The New York Times recently published an editorial highlighting partisan differences over Social Security, advocating that current-law benefit growth be increased, and implicitly rejecting bipartisan calls to include some cost containment in legislated financing reforms. The Times, like everyone else, is within its rights to present its views on an important public policy concern. Adoption of its recommended position, however, would carry critical consequences of which the body politic should be aware. Among the pertinent considerations:
#1: Social Security costs are growing faster than the underlying economy or its tax base can sustain. Total Social Security costs never exceeded 12% of workers’ taxable wages before 2009. Since then costs have grown to roughly 14% and are currently projected to exceed 16.7% within twenty years (see Figure 1, reproduced from the Trustees’ report). In other words, one out of every six taxable dollars workers earn would be needed to finance this single federal program – and costs would continue to grow afterward. Raising benefits above current schedules would increase these costs still further.
Figure 1: Social Security Cost, Income and Expenditures as a Percentage of Taxable Worker Wages
#2: There is little evidence suggesting elected officials are willing to impose taxes at levels necessary to finance scheduled benefits, let alone higher ones. The immediate and permanent payroll tax increase necessary to finance scheduled (i.e., promised) benefits would be from today’s 12.4% rate to over 15%. If delayed until the program’s combined trust funds are nearing depletion, the required rate would be over 16%. Moreover, applying the payroll tax to additional wages as endorsed by the Times would not come close to meeting projected obligations (let alone a benefit expansion) even if SSA eliminated all benefit payments earned by the added contributions.
Despite annual trustees’ warnings and the growth of the funding shortfall beyond what has been successfully repaired in the past, lawmakers have declined to assess the taxes needed to finance scheduled benefits.

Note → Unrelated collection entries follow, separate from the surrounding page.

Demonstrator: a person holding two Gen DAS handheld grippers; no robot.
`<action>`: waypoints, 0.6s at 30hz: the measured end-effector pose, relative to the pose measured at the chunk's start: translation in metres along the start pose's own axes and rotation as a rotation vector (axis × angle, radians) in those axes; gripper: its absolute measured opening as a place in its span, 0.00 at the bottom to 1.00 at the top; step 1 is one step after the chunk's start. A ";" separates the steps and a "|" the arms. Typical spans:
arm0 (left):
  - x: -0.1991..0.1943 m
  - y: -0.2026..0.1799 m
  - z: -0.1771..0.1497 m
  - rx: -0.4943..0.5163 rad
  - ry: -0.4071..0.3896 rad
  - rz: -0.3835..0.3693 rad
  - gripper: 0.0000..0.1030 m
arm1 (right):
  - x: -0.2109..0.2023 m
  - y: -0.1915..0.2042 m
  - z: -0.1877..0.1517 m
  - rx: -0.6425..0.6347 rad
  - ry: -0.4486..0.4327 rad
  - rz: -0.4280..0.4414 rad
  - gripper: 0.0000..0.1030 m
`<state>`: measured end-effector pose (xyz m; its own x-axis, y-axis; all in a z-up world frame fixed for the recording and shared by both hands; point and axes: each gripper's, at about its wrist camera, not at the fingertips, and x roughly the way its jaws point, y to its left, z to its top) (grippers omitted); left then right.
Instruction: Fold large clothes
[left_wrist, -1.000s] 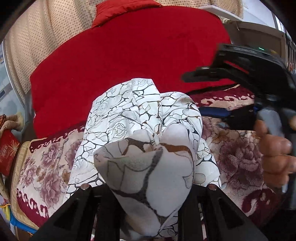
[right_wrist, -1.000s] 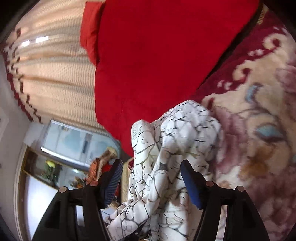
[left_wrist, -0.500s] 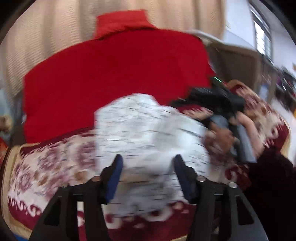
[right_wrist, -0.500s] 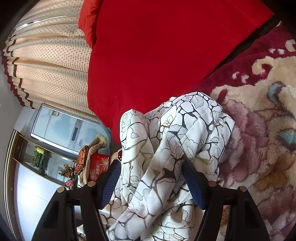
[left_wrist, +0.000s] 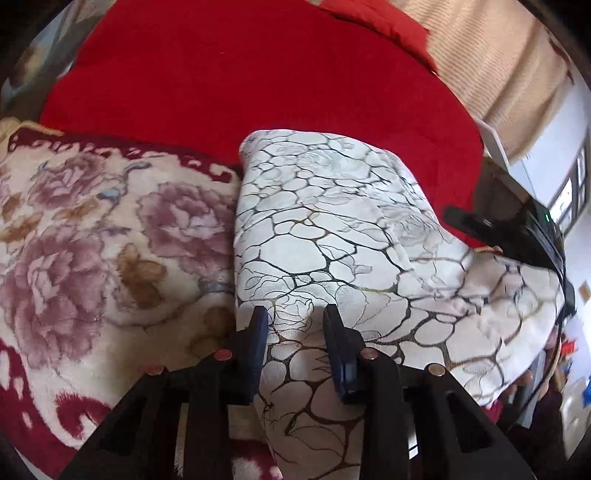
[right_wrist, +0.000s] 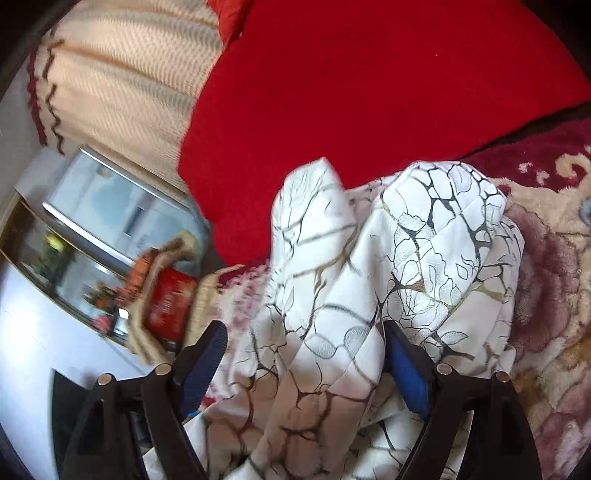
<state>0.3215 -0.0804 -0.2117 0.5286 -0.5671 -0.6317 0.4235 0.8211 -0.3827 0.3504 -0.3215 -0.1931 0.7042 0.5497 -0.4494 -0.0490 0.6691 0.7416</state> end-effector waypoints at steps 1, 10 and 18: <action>-0.001 0.000 -0.001 0.004 0.000 -0.009 0.29 | 0.004 0.002 -0.002 -0.012 -0.011 -0.020 0.84; 0.013 -0.040 -0.013 0.155 0.002 -0.064 0.29 | 0.001 0.030 -0.017 -0.299 -0.045 -0.238 0.21; 0.035 -0.097 -0.011 0.267 0.026 -0.116 0.29 | -0.024 0.014 -0.023 -0.312 -0.107 -0.335 0.16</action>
<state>0.2908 -0.1789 -0.2044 0.4482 -0.6512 -0.6124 0.6604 0.7029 -0.2642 0.3160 -0.3135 -0.1831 0.7859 0.2343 -0.5723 -0.0055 0.9281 0.3724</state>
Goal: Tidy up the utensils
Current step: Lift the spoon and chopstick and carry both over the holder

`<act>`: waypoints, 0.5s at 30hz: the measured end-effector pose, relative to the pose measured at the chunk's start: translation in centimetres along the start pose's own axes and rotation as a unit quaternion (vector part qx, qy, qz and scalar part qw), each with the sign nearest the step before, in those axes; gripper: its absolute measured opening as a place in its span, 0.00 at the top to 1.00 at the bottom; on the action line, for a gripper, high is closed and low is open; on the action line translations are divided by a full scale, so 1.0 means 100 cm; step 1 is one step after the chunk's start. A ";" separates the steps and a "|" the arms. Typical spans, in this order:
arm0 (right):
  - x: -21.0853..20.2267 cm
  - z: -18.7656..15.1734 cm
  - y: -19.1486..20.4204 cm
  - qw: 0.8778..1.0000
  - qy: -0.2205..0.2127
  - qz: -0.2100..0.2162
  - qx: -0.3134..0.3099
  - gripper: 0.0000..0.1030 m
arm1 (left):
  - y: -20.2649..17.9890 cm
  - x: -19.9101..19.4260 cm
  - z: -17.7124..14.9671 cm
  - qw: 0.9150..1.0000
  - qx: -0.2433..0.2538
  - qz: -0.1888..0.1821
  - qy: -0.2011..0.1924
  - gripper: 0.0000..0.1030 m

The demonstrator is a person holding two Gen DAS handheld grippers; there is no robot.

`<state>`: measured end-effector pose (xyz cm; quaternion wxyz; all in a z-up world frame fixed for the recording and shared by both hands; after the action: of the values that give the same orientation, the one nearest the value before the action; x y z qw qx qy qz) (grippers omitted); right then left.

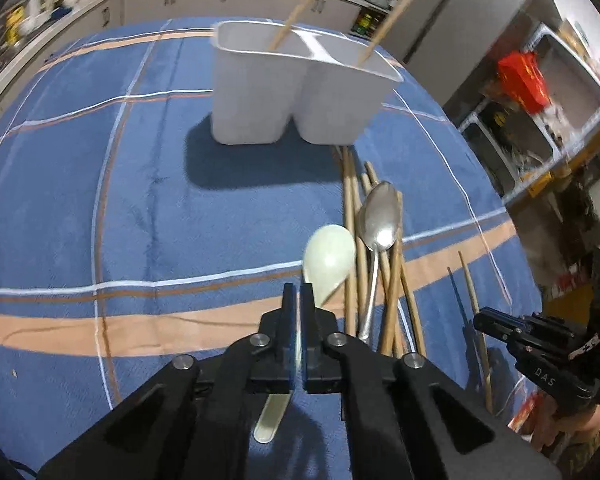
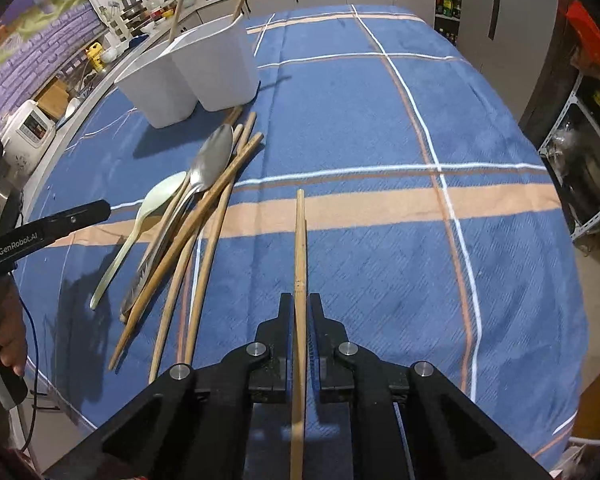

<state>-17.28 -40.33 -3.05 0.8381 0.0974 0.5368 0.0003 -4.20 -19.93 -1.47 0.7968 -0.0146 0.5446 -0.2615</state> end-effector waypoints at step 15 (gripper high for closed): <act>0.014 0.002 0.002 1.000 0.014 0.003 0.003 0.93 | -0.052 0.040 0.008 0.979 0.180 0.094 0.029 0.94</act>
<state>-16.45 -40.02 -4.15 0.8301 0.1020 0.5482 0.0027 -4.47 -26.34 -2.98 0.7915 0.1880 0.5102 -0.2792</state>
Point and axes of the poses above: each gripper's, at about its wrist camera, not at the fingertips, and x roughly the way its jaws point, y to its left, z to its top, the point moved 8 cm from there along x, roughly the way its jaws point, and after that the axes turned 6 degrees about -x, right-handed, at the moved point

To the contrary, lawmakers granted temporary relief even from the current 12.4% rate after the Great Recession. If lawmakers remain unwilling to align benefit schedules and incoming revenues, Social Security’s historical financing structure will no longer be viable.
#3: Under current law the purchasing power of benefits increases automatically (see Figure 2).
Figure 2: Scheduled Social Security Benefits
Importantly, this rate of benefit growth is faster than the growth in workers’ after-Social-Security-tax pre-retirement earnings. In other words, Social Security is steadily lowering workers’ living standards relative to those they expect as beneficiaries, a trend that would be exacerbated by the tax increases required to finance accelerated benefit growth.
#4: Further increasing costs would worsen the treatment of younger generations who already stand to lose the most net income through the program. This is because Social Security is not a savings program but rather an income transfer program. Because the program does not add to total national savings available to finance retirement benefits, it is a zero-sum game at best; income transferred to one group produces losses for another. As it happens, the largest net income losses through the program under current law will be experienced by generations just now entering the workforce (they will lose over 4% of their career wages). If near-term retirees’ benefits are increased relative to their own contributions, many high-income people will benefit while the net income losses facing younger generations will worsen still further.
#5: Program costs have already risen to the point where many low-income people experience lower living standards as workers than they are being promised as Social Security beneficiaries. CBO’s latest estimates show scheduled Social Security benefits alone replacing roughly 80% of pre-retirement income for young workers in the lowest income quintile. Given that many financial planners advise individuals to aim for a 70% replacement rate in retirement to maintain prior living standards, these trends raise fundamental concerns about program fairness and efficacy, in addition to warping work and savings incentives. Further benefit increases would exacerbate these problems.
#6: Further increasing benefit promises beyond available program resources would move Social Security closer to the troubled state of many state and local pension plans. Such plans got into severe trouble, threatening disruptions in workers’ retirement income, by promising benefits in excess of their ability to pay. Increasing promised benefits when Social Security already faces a substantial financing shortfall would repeat these mistakes on a national scale.
The Times editorial also contains some questionable analytical assertions. Among them:
#1: The Times asserts there is “no compelling evidence” warranting changes to the Consumer Price Index (CPI-W) used for calculating cost-of-living adjustments. Actually, economists across the political spectrum generally agree that CPI-W overstates price inflation and that a chained index would be more accurate.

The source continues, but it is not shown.